Designing a database is not a magic trick—the design process does not involve trap doors, mirrors, or unseen wires holding things up. Sometimes database designers and data architects fail to think ahead as their designs are composed. Rather than checking on each item, the designer believes that whoever provided them the requirement “knew what they were doing.”
Tables and/or data elements are thrown into their designs because someone has requested an item, or it was listed somewhere in a wish list. The architect is assuming that the sourcing and justification of one or more data items will arise over time, i.e., like magic. But an item’s inclusion on a list is no guarantee of rationality. Due diligence is required for everything, regardless of who has made a request.
The database designers need to understand all data elements included within their designs. This doesn’t mean that they necessarily can present a lecture on the meaning and lineage of every data item, but it does mean they have a basic understanding of each data item’s meaning and that data item’s functional dependency. Furthermore, the designer should have a basic understanding of how this data item will be sourced and updated. And ideally, these thoughts have all been shared and vetted with the subject matter experts involved in the initiative.
Failure to have basic understanding about the meaning, dependency, and sourcing of any data element can result in bigger problems later. It doesn’t mean that full, complete, and polished definitions of every object must be finished first (although that would be nice). But it does mean that the designers or architects should be making detailed notes as they go and ensuring that they understand exactly how things will be populated and maintained.
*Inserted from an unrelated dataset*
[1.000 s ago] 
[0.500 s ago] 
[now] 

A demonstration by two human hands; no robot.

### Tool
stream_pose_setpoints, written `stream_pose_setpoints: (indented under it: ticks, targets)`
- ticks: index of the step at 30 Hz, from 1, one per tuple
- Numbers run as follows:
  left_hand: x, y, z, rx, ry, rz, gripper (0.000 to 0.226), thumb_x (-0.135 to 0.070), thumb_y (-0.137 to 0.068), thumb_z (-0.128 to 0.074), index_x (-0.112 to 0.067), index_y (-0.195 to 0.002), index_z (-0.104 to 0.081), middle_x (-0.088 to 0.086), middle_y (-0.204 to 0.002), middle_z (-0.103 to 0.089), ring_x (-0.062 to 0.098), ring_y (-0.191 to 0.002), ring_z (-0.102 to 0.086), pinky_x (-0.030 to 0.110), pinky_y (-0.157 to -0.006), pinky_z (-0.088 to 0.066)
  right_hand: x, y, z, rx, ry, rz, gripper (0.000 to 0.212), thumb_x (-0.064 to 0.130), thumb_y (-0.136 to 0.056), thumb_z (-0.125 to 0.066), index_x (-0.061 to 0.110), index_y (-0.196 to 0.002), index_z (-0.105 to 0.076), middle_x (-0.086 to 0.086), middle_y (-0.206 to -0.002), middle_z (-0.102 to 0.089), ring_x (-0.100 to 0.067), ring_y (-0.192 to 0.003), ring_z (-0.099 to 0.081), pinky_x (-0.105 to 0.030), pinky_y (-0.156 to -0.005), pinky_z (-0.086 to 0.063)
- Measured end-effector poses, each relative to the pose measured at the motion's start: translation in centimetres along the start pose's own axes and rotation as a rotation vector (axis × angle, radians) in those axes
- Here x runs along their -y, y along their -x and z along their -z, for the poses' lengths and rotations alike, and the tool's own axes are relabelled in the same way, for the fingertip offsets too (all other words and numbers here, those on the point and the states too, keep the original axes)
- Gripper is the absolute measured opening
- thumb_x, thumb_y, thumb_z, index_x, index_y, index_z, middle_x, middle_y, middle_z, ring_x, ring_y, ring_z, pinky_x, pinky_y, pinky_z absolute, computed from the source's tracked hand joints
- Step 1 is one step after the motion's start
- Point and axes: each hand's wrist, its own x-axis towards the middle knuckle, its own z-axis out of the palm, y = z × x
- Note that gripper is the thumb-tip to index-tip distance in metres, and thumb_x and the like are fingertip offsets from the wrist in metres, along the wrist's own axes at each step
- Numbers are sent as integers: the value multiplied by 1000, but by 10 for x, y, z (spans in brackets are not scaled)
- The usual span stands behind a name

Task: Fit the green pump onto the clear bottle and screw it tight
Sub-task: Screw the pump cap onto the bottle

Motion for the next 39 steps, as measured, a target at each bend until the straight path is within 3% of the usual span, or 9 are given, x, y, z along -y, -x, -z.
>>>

Any documentation created later, such as data dictionaries, mapping documents, and the like, should be just organizing already understood thoughts. When these steps are not followed, the problems one may have could be a small matter, such as a column needing to be removed, or moved to another location. Or one could have larger troubles where items that are central to the design end up not having a valid source or have meanings drastically different than what was earlier assumed. These bigger issues can result in claims of scope creep as new sources need to be found, new use cases defined, and significant amounts of code thrown away or altered. Complete schemas may need to be reassembled in severely new ways. When changes become drastic, then one falls into the “Can’t-Get-There-From-Here” syndrome. Elements of the database design were not properly fathomed and the lack of understanding came back to haunt everyone. The assumptions of a short trip must be re-arranged, and the new route may not yet be understood.
These kinds of problems occur when the data modelers become isolated from the ETL work and removed from understanding sources, relying on others to worry over all those concerns. Obviously, the further along the development process is when these surprises are uncovered, the worse it may be to costs and resourcing budgets. It’s best to avoid uncovering surprises late in the game where new sources or new target data structures need to be defined that were previously not considered in scope. Avoid finding out a data item means something totally different than what was assumed.
Avoid finding, in the middle of development, that desired elements of the design are not at all supportable. Avoid the “Can’t-Get-There-From-Here” syndrome by understanding your design as you build it, otherwise, as a database designer, one is adding to the chaos, not helping to tame it. Approaching the design process differently is irresponsible. Paying attention to the details only improves one’s final designs.